* _About this exercise_
Restate word for word the lines of the material below, from the line with "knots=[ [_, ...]" to the line with "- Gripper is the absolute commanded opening", both lines included, and no others.
[Opening Exercise materials section]
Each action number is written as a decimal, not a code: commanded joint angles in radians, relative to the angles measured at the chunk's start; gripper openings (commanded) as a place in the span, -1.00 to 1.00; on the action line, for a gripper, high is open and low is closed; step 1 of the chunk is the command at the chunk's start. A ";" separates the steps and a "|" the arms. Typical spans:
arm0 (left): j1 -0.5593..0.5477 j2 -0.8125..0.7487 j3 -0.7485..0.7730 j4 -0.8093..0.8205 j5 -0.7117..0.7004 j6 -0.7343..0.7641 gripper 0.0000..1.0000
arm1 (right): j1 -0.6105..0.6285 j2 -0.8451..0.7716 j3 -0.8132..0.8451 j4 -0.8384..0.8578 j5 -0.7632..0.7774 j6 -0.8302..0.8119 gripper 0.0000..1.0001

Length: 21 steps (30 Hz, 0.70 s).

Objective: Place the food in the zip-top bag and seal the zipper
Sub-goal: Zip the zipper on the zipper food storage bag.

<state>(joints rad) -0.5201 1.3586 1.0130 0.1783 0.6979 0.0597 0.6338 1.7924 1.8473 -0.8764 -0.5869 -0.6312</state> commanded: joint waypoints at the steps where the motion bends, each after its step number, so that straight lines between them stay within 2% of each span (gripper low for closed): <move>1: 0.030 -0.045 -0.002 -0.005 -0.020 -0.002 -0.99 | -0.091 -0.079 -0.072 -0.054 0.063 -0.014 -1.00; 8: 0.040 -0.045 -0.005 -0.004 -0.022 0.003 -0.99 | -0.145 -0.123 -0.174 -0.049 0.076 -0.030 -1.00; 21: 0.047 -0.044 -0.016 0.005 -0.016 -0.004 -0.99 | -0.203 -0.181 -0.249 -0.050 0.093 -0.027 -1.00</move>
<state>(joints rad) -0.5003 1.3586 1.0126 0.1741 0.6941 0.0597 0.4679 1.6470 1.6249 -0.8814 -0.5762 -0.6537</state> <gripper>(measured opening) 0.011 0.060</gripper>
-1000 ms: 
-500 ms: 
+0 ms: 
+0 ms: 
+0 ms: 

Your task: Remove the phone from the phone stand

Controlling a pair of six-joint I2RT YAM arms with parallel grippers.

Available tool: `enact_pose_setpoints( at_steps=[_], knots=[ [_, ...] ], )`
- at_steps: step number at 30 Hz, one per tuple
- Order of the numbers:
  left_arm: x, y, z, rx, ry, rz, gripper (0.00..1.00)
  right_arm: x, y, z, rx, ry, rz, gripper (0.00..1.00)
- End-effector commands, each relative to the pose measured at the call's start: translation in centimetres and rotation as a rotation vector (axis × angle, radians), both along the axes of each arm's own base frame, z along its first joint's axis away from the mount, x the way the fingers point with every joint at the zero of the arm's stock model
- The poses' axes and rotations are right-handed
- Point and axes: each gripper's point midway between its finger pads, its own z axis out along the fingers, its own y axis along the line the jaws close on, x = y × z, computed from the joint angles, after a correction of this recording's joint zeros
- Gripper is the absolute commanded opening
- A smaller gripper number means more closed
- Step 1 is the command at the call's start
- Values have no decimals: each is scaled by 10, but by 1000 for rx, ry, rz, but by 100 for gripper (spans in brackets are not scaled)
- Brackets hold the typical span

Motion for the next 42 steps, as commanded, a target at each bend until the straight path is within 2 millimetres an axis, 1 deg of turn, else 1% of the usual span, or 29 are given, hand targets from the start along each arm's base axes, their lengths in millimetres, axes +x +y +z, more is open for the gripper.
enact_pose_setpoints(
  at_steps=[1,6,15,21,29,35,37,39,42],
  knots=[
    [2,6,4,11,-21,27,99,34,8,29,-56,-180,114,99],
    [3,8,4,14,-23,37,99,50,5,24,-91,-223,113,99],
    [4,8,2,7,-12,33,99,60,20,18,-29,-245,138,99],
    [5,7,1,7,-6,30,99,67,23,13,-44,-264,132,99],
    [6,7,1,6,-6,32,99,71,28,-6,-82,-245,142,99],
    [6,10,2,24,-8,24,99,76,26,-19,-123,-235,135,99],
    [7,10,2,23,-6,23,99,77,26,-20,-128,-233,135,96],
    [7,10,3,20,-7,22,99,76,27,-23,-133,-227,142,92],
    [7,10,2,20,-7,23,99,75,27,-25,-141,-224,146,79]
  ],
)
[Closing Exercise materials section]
* _Task result_
Available tool: `enact_pose_setpoints( at_steps=[_], knots=[ [_, ...] ], )`
- at_steps: step number at 30 Hz, one per tuple
- Order of the numbers:
  left_arm: x, y, z, rx, ry, rz, gripper (0.00..1.00)
  right_arm: x, y, z, rx, ry, rz, gripper (0.00..1.00)
- End-effector commands, each relative to the pose measured at the call's start: translation in centimetres and rotation as a rotation vector (axis × angle, radians), both along the axes of each arm's own base frame, z along its first joint's axis away from the mount, x the way the fingers point with every joint at the zero of the arm's stock model
- The poses' axes and rotations are right-handed
- Point and axes: each gripper's point midway between its finger pads, its own z axis out along the fingers, its own y axis along the line the jaws close on, x = y × z, computed from the joint angles, after a correction of this recording's joint zeros
- Gripper is the absolute commanded opening

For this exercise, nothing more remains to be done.